The quantity $d(T_1,\dots,T_m)$ is the unique $s$ such that $1 = \lim_{k \to \infty} \left( \sum_{I_k} \phi^s(T_{i_1} \circ \dots \circ T_{i_k})\right)^{\frac{1}{k}}$, where $I_k$ is the set of all the $k-$tuples where $1 \le i_j \le m$ and for $0<s\le n$, $\phi^s(T) = \alpha_1 \alpha_2 \dots \alpha_{r-1}\alpha_{r}^{s-r+1}$, where $\alpha_j$ are the singular values of a non-singular linear contracting mapping $T:\mathbb{R}^n \to \mathbb{R}^n$ and $r$ is the integer for which $r-1 < s \le r$.
Well, in fact, it is with this $\phi^s$ where my problems begin. But let's first adapt the theorem for our case.
Here, $m = 2$ because I have two affine mappings. $f_1(x,y) = T_1(x,y) + y_1$, where $T_1$ is defined by the matrix $\begin{pmatrix}\dfrac12 & 0\\ 0  & \dfrac14 \end{pmatrix}$ and $y_1 = \left(0, \dfrac34 \right)$. Analogolously we have $f_2(x,y) = T_2(x,y) + y_2$. Of course, the singular values of $T_1$ (and $T_2$, same matrix) are $\dfrac12$ and $\dfrac14$. But how can I define $r$? I "strongly believe" I'm supposed to choose $r=2$, because $s$, which will be a bound for my dimension and so it cannot be bigger than the Hausdorff dimension of the unit square, making the $r$, which respects the relation $r-1<s$, less than $3$.
Let's suppose my belief was right and $r$ is in fact supposed to be $2$. Then $\phi^s(T_1) = \dfrac12 \left( \dfrac14 \right)^{s-1} = \dfrac{2}{2^{2s-2}}$. But now, the limit is $\lim_{k \to \infty} \left(  \dfrac{1}{2^{2s-2}} + \dfrac{1}{2^{4s-4}} + \dots +  \dfrac{1}{2^{2^{k}s - 2^k}} \right)^{\frac{1}{k}}$.
Is this correct? Calculating this limit I will indeed have the Hausdorff dimension of this atractor?
Any help would be appreciated.
 A: 
But how can I define $r$?

You don't define $r$; rather, $r$ depends upon $s$.
You have a function
$$
\Phi(s) = \lim_{k \to \infty} \left( \sum_{I_k} \phi^s(T_{i_1} \circ \dots \circ T_{i_k})\right)^{\frac{1}{k}}
$$
and we know that there is a unique, positive value of $s$ such that $\Phi(s)=1$. Your mission is to find that value of $s$. In the process, you'll compute $\Phi(s)$ for a number of values of $s$ and the value of $r$ will depend on $s$. If you're checking values of $s$ in $(0,1]$, then $r=1$; if you're checking values of $s$ in $(1,2]$, then $r=2$.
Having said that, it's pretty easy to see in your particular case that we can assume that $s \geq 1$ so that $r=2$. This is because the projection of the invariant set onto the $x$-axis contains an interval so its dimension is at least 1.

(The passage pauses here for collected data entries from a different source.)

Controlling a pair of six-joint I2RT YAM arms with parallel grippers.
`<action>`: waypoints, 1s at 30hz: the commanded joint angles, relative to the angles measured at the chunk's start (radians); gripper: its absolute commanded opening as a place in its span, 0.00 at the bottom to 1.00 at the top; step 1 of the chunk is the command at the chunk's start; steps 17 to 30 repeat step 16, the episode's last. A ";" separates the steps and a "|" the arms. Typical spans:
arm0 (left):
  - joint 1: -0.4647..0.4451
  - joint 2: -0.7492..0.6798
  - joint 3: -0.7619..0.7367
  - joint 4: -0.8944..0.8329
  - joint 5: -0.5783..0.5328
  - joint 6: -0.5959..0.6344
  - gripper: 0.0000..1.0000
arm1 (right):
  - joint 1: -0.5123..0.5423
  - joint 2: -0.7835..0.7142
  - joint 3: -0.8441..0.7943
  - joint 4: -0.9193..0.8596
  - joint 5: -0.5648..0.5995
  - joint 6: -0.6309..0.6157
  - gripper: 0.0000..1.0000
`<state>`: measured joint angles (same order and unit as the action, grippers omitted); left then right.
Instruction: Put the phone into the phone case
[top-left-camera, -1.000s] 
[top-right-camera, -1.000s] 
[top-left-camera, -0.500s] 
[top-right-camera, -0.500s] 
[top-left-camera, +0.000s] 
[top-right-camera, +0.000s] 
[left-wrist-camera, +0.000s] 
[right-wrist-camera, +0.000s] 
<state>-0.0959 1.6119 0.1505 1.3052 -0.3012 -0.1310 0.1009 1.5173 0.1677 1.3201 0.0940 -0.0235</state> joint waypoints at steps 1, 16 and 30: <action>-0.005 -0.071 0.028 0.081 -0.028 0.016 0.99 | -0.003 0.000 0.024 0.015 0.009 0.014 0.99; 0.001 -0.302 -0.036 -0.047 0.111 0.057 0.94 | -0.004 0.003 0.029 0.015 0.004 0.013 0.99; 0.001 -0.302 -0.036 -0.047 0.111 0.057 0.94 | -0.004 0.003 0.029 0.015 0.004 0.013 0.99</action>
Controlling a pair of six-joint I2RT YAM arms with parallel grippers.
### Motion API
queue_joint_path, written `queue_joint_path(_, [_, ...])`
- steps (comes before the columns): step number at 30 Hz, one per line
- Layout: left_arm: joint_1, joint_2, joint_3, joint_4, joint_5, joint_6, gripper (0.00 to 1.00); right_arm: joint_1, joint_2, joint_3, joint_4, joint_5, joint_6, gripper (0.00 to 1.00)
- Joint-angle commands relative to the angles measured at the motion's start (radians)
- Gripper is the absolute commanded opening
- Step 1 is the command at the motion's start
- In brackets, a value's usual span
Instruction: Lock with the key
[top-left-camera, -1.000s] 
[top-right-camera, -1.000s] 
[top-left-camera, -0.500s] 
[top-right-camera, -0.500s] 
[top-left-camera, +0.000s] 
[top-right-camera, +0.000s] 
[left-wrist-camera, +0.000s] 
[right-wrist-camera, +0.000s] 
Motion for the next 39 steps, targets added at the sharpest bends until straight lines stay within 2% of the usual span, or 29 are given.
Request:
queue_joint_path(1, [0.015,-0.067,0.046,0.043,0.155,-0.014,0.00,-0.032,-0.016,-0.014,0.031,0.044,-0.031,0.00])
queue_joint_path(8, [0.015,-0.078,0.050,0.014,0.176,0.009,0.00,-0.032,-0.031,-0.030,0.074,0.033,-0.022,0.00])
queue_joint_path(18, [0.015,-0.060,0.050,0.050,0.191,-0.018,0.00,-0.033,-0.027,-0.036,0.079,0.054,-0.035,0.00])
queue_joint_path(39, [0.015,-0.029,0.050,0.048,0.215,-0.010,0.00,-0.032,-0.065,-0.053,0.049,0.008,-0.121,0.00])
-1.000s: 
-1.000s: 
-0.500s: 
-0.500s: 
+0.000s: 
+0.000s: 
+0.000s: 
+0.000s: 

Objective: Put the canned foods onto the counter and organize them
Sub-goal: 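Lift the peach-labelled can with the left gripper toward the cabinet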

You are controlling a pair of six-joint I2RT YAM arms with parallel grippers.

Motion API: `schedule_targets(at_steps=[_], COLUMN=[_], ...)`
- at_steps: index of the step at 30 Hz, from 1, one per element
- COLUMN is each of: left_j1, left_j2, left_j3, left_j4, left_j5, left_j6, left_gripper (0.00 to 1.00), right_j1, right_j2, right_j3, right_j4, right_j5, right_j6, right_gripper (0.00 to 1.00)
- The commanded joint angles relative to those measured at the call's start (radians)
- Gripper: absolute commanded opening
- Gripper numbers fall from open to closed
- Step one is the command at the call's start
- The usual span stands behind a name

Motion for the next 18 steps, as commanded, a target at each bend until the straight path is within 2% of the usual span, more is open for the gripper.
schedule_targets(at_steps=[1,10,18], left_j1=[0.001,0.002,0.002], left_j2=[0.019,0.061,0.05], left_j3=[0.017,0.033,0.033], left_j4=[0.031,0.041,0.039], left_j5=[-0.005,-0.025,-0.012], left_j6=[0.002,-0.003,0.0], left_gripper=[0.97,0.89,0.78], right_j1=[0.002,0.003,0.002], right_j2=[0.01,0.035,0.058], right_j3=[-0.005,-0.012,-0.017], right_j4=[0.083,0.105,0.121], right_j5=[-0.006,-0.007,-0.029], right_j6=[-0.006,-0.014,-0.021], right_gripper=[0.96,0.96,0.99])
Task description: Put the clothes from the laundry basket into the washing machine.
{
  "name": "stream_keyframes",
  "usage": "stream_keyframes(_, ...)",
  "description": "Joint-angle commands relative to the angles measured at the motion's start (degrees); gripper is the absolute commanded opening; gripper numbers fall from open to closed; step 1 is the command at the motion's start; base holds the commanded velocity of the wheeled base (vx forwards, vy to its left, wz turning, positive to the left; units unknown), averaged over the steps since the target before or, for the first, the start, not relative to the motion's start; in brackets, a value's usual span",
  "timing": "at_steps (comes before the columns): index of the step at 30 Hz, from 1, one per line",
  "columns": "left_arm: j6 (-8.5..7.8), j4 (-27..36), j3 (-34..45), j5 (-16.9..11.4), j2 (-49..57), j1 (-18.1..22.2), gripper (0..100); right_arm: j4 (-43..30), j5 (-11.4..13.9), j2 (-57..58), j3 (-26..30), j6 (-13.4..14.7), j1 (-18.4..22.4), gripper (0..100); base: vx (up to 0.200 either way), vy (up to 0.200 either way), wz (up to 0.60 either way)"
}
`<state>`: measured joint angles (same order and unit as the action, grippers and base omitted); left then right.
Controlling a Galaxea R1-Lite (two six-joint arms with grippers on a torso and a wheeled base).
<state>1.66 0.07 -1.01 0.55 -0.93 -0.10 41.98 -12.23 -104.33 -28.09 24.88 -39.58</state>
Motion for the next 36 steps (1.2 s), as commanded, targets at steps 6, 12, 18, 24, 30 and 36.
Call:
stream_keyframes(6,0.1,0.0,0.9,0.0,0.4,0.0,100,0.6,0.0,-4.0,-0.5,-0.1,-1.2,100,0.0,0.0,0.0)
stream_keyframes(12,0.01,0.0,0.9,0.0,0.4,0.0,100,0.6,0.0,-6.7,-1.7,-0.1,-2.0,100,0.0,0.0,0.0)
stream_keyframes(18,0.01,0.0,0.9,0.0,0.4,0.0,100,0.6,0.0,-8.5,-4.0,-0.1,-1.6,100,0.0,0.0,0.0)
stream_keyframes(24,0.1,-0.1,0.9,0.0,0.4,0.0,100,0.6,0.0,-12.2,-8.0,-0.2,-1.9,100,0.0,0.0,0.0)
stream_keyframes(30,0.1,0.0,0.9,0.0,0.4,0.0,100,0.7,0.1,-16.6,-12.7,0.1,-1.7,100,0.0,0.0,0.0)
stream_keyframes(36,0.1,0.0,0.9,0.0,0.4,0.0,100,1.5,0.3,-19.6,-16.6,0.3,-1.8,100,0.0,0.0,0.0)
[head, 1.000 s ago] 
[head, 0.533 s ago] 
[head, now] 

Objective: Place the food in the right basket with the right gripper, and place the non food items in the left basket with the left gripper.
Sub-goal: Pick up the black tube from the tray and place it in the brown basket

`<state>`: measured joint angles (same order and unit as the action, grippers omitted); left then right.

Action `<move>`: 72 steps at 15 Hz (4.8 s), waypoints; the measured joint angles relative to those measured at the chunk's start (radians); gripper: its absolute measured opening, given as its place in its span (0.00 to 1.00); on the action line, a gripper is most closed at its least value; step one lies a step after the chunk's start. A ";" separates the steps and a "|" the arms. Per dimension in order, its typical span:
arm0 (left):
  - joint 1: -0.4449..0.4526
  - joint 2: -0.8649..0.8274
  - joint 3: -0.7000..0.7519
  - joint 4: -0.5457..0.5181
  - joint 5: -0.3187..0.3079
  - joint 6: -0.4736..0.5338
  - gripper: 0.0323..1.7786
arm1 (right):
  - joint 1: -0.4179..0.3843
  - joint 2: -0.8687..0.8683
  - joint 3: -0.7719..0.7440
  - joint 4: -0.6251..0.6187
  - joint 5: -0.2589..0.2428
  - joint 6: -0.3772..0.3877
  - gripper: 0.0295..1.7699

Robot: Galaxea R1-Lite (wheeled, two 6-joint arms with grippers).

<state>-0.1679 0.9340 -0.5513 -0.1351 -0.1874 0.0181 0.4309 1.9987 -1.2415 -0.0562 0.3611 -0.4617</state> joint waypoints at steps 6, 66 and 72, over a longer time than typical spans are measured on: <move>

Then $\phi^s(T_1) = \dfrac12 \left( \dfrac14 \right)^{s-1} = \dfrac{2}{2^{2s-2}}$. But now, the limit is $\lim_{k \to \infty} \left(  \dfrac{1}{2^{2s-2}} + \dfrac{1}{2^{4s-4}} + \dots +  \dfrac{1}{2^{2^{k}s - 2^k}} \right)^{\frac{1}{k}}$.
Is this correct? Calculating this limit I will indeed have the Hausdorff dimension of this atractor?

You're pretty close here, yes. The one thing that I would mention is that the theorem is of the almost surely variety, in that there might be some special choices of $y_i$s that nullify the conclusion. For example, if your $y_i$s were both the zero vector, rather than $\langle 0,3/4 \rangle$ and $\langle 1/4,0 \rangle$, then the attractor would be a Cantor set on the $y$-axis with dimension smaller than 1. I'm pretty sure that Falconer has some later results that provide sufficient conditions on when the theorem is applicable that might help, though.